▶ [About this task]:
Where in the material does the word "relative" appear? Copy each line that has it.

(Beginning of Data for processing)

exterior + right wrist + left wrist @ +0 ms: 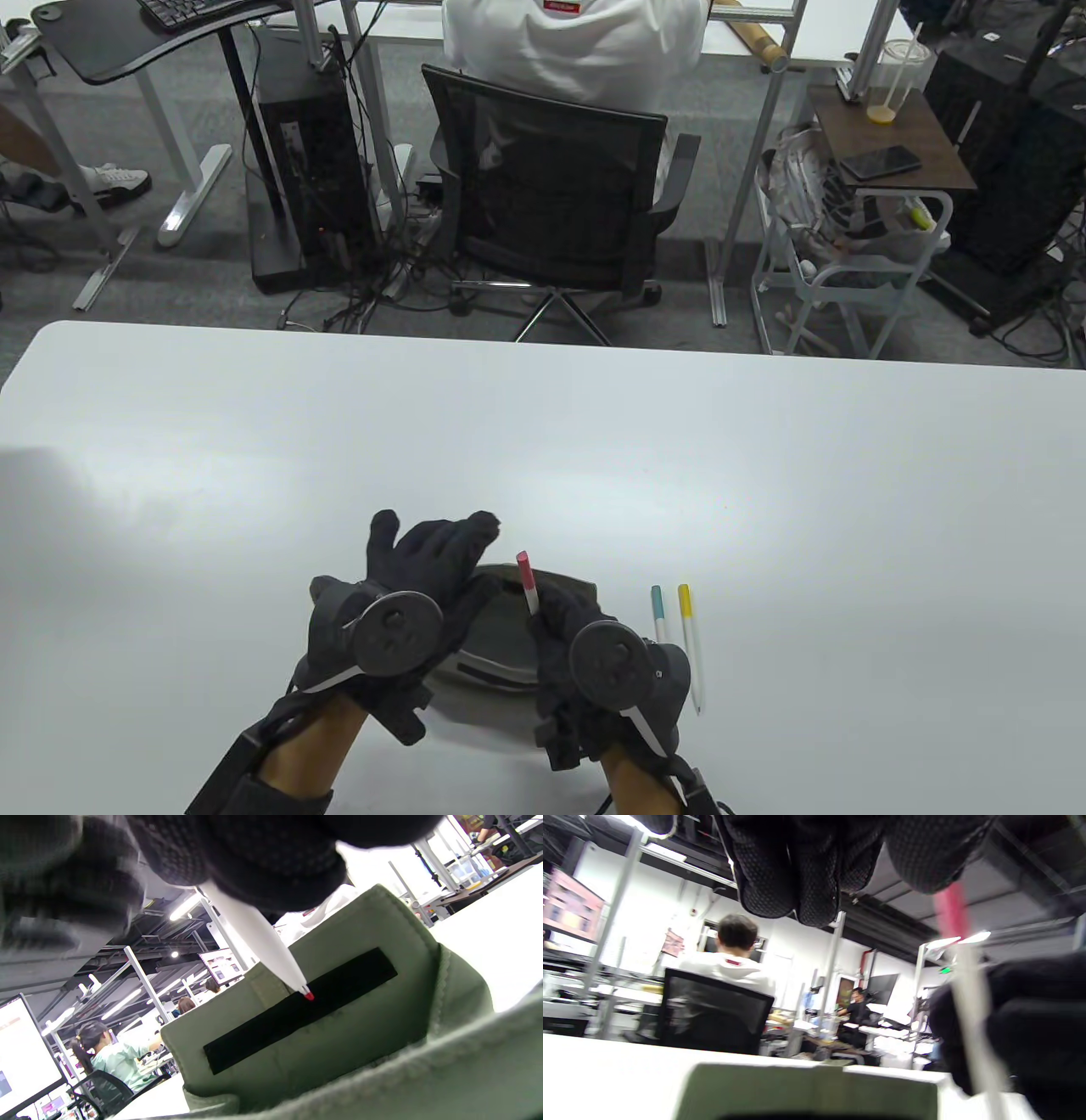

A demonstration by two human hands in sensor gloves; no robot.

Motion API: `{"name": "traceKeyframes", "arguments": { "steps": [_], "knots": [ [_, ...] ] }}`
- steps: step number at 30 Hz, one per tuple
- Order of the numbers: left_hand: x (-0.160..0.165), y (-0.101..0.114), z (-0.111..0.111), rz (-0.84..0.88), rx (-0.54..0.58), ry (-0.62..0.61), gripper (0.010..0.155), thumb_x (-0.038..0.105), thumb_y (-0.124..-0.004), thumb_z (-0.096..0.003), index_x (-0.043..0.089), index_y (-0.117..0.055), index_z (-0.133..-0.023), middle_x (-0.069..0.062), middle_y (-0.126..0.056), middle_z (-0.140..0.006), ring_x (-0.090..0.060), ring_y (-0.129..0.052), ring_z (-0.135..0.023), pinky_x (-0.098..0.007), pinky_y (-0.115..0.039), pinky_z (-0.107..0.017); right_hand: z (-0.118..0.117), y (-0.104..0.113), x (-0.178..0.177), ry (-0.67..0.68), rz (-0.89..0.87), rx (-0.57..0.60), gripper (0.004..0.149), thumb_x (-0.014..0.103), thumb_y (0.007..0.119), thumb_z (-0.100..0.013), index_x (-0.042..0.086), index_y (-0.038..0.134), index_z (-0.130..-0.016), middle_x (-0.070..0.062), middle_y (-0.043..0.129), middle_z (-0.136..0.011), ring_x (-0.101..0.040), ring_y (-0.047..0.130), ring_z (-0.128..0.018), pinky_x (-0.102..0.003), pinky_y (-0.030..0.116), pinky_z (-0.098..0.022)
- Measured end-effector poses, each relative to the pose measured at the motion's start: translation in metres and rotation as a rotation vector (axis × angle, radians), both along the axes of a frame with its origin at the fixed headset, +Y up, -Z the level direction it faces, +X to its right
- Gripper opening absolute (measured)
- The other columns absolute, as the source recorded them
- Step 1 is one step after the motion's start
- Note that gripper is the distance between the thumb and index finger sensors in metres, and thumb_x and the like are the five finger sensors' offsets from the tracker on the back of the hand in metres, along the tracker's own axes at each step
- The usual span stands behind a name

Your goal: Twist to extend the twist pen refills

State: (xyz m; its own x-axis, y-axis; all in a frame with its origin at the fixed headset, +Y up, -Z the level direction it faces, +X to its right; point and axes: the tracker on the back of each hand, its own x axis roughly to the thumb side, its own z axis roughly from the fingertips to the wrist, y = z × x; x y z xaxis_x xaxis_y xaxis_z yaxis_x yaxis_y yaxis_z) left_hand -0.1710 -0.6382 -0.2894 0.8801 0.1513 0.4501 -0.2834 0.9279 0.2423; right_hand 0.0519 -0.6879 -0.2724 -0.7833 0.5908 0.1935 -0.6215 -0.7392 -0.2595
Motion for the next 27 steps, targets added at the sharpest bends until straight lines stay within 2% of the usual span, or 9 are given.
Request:
{"name": "traceKeyframes", "arguments": {
  "steps": [4, 6, 9, 12, 16, 18, 23, 25, 27],
  "knots": [
    [-0.039, -0.034, -0.004, -0.297, 0.056, 0.210, 0.072, 0.049, -0.074, -0.0552, 0.014, -0.055, -0.115, -0.015, -0.074, -0.112, -0.043, -0.075, -0.101, -0.080, -0.039, -0.069, -0.001, 0.000, 0.002, -0.008, -0.020, 0.000, 0.045, 0.031, 0.079, -0.035, 0.021, 0.086, -0.078, -0.007, 0.097, -0.066, -0.009, 0.098, -0.025, -0.025, 0.085, -0.016],
    [-0.058, -0.052, -0.004, -0.374, 0.078, 0.280, 0.074, 0.051, -0.073, -0.0548, 0.014, -0.055, -0.115, -0.015, -0.074, -0.112, -0.043, -0.074, -0.102, -0.080, -0.040, -0.068, -0.002, 0.003, 0.002, -0.019, -0.019, -0.001, 0.044, 0.031, 0.079, -0.035, 0.021, 0.086, -0.078, -0.007, 0.096, -0.067, -0.011, 0.099, -0.027, -0.026, 0.085, -0.017],
    [-0.074, -0.060, -0.005, -0.332, -0.024, 0.290, 0.075, 0.052, -0.073, -0.0547, 0.014, -0.053, -0.116, -0.017, -0.069, -0.115, -0.047, -0.068, -0.105, -0.081, -0.037, -0.068, -0.003, 0.008, 0.008, -0.057, -0.014, -0.001, 0.044, 0.033, 0.079, -0.036, 0.024, 0.085, -0.078, -0.006, 0.092, -0.075, -0.013, 0.098, -0.034, -0.026, 0.085, -0.021],
    [-0.085, -0.067, -0.003, -0.253, -0.066, 0.300, 0.076, 0.053, -0.073, -0.0548, 0.014, -0.052, -0.117, -0.018, -0.068, -0.115, -0.048, -0.067, -0.105, -0.081, -0.037, -0.068, -0.004, 0.018, 0.026, -0.121, -0.044, -0.006, 0.044, 0.033, 0.080, -0.036, 0.020, 0.087, -0.077, -0.008, 0.096, -0.066, -0.011, 0.098, -0.027, -0.026, 0.085, -0.017],
    [-0.088, -0.070, -0.001, -0.216, -0.108, 0.299, 0.076, 0.053, -0.073, -0.0546, 0.014, -0.053, -0.116, -0.018, -0.068, -0.115, -0.048, -0.066, -0.105, -0.081, -0.037, -0.068, -0.009, 0.023, 0.072, -0.294, -0.037, -0.087, 0.045, 0.034, 0.083, -0.037, 0.015, 0.089, -0.077, -0.010, 0.098, -0.063, -0.011, 0.098, -0.025, -0.025, 0.084, -0.015],
    [-0.088, -0.073, -0.003, -0.193, -0.117, 0.301, 0.075, 0.052, -0.073, -0.0546, 0.014, -0.054, -0.116, -0.018, -0.070, -0.115, -0.047, -0.068, -0.104, -0.081, -0.037, -0.068, -0.017, 0.014, 0.098, -0.390, -0.001, -0.155, 0.046, 0.034, 0.083, -0.037, 0.013, 0.089, -0.077, -0.012, 0.098, -0.061, -0.013, 0.098, -0.024, -0.026, 0.084, -0.014],
    [-0.090, -0.078, -0.007, -0.198, -0.145, 0.304, 0.075, 0.052, -0.073, -0.0546, 0.013, -0.054, -0.116, -0.018, -0.070, -0.114, -0.048, -0.067, -0.104, -0.081, -0.037, -0.068, -0.031, -0.031, 0.141, -0.597, 0.469, -0.439, 0.046, 0.036, 0.086, -0.036, 0.014, 0.090, -0.077, -0.009, 0.099, -0.060, -0.010, 0.098, -0.023, -0.025, 0.085, -0.014],
    [-0.091, -0.077, -0.008, -0.184, -0.142, 0.310, 0.075, 0.052, -0.073, -0.0547, 0.013, -0.054, -0.116, -0.018, -0.070, -0.114, -0.048, -0.067, -0.104, -0.081, -0.037, -0.068, -0.037, -0.050, 0.145, -0.590, 0.536, -0.543, 0.046, 0.037, 0.087, -0.035, 0.014, 0.091, -0.075, -0.009, 0.100, -0.059, -0.010, 0.098, -0.022, -0.025, 0.085, -0.014],
    [-0.091, -0.078, -0.008, -0.172, -0.155, 0.308, 0.075, 0.052, -0.073, -0.0546, 0.013, -0.054, -0.116, -0.018, -0.070, -0.114, -0.048, -0.067, -0.104, -0.081, -0.037, -0.068, -0.040, -0.059, 0.144, -0.590, 0.560, -0.579, 0.046, 0.037, 0.088, -0.034, 0.015, 0.091, -0.075, -0.008, 0.101, -0.058, -0.009, 0.098, -0.021, -0.025, 0.085, -0.013]
  ]
}}
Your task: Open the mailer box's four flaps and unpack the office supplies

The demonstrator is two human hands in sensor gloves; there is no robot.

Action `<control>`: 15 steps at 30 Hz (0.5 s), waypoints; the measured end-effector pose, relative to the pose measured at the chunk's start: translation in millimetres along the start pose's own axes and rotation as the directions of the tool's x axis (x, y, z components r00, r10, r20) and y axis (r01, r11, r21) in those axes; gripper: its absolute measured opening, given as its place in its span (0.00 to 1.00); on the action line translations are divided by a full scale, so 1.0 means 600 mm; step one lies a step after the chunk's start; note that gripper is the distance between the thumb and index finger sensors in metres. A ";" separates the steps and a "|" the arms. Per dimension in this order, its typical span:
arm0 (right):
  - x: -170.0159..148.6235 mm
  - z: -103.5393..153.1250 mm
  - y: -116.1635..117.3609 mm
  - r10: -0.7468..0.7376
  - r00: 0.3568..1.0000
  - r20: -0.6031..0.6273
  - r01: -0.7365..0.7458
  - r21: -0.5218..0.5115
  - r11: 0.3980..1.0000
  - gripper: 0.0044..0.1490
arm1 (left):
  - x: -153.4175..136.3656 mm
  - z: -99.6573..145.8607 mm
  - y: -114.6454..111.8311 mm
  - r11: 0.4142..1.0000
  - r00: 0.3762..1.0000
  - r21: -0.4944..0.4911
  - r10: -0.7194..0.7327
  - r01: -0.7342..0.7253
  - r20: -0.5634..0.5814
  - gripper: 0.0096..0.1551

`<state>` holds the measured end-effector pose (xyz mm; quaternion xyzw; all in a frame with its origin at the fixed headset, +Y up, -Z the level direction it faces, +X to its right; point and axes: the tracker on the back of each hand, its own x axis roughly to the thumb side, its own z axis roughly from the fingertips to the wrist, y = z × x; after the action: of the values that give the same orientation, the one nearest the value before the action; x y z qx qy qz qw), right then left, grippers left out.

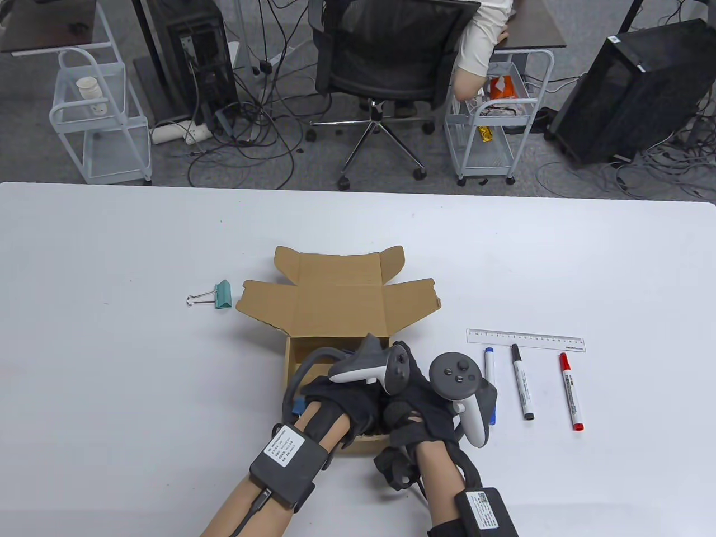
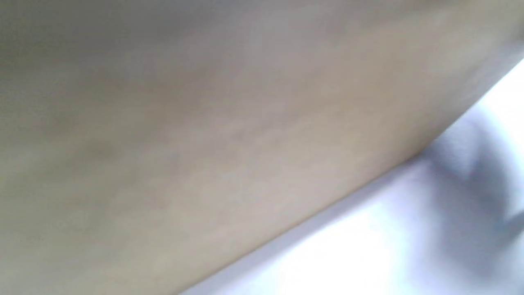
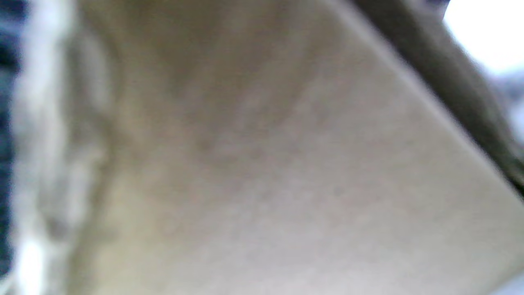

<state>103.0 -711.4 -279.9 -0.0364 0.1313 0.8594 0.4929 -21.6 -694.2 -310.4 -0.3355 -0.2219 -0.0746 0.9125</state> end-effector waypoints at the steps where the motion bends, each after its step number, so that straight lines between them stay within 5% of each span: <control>1: 0.000 0.000 0.000 0.001 1.000 0.000 -0.001 0.000 1.000 0.41 | -0.001 0.003 0.002 1.000 1.000 0.010 0.014 -0.015 0.015 0.36; 15: 0.001 -0.001 -0.001 0.005 1.000 -0.003 -0.005 0.003 1.000 0.41 | -0.027 0.087 0.041 0.973 0.996 0.232 0.000 -0.020 0.088 0.32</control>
<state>103.1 -711.0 -280.4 -0.0364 0.1334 0.8603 0.4908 -47.5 -641.9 -297.0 -0.2306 -0.2670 -0.0288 0.9353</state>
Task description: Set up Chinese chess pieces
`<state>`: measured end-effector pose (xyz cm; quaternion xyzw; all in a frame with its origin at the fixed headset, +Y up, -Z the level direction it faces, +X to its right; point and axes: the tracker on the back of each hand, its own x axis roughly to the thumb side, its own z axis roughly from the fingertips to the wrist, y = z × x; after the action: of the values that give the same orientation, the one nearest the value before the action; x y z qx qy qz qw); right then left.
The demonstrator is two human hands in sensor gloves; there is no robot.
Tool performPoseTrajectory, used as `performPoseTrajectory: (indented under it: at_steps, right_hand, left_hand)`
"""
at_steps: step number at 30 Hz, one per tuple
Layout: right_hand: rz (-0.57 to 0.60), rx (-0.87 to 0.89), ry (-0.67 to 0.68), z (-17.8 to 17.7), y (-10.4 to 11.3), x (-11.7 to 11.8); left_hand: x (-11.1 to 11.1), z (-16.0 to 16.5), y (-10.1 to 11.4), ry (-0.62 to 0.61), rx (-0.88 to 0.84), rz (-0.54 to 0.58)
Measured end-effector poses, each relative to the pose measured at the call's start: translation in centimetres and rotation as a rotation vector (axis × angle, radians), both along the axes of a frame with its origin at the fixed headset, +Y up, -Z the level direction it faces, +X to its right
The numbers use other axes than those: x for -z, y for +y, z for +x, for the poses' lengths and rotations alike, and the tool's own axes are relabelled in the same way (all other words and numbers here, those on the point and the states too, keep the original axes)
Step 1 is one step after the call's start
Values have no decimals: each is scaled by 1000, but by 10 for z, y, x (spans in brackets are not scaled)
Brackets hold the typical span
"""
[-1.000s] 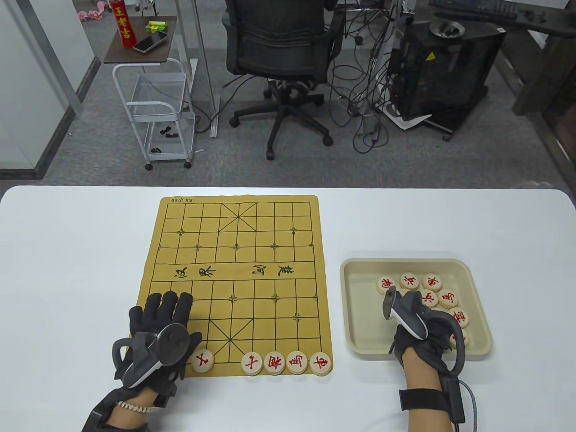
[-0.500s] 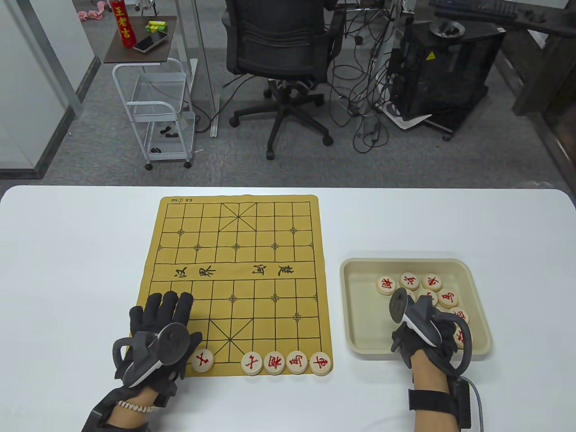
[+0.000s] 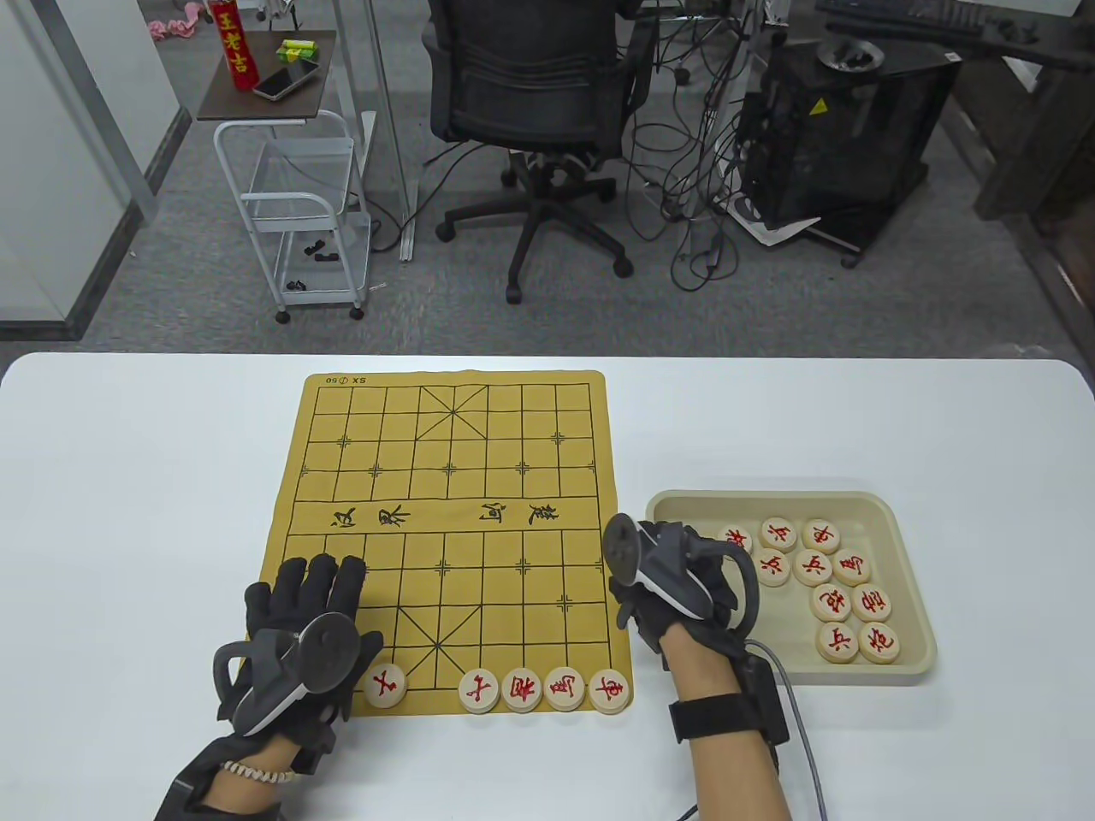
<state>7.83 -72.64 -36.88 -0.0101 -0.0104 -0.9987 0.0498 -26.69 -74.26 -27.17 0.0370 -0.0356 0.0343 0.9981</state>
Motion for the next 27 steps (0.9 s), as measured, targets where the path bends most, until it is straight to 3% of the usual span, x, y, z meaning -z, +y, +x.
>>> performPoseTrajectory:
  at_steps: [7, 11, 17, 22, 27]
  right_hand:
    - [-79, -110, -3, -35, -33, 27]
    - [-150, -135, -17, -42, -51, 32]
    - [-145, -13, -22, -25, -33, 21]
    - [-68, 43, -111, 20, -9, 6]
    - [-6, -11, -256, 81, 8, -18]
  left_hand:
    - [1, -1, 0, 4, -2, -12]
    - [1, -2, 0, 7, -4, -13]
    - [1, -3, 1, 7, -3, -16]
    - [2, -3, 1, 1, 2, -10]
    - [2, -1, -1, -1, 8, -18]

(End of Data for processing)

▶ [Exercise result]:
- Measured end-effector poses, each relative to the pose measured at the motion's start: translation in metres and rotation as a rotation vector (axis × angle, radians), both along the axes of a frame with its origin at the fixed headset, +Y up, -Z the level direction it faces, +X to its right
Action `<control>`: 15 steps at 30 Hz (0.5 s), waypoints; the measured end-effector pose, relative to the pose measured at the chunk's start: translation in millimetres along the start pose's own axes and rotation as the directions of the tool's x axis (x, y, z components r00, r10, r20) and y axis (r01, r11, r21) in those axes; gripper: its absolute measured opening, given as its place in its span (0.00 to 1.00); on the action line translations are divided by a full scale, so 1.0 means 600 mm; step one lies a step after the chunk's start; note that gripper is the distance between the thumb and index finger sensors in metres. A ";" separates the steps and a "|" the arms. Per dimension in this order, its typical span:
Measured end-effector poses, each relative to the pose measured at the call's start: translation in centimetres and rotation as a rotation vector (axis × angle, radians), both along the axes of a frame with its origin at the fixed headset, +Y up, -Z the level direction it faces, +X to its right

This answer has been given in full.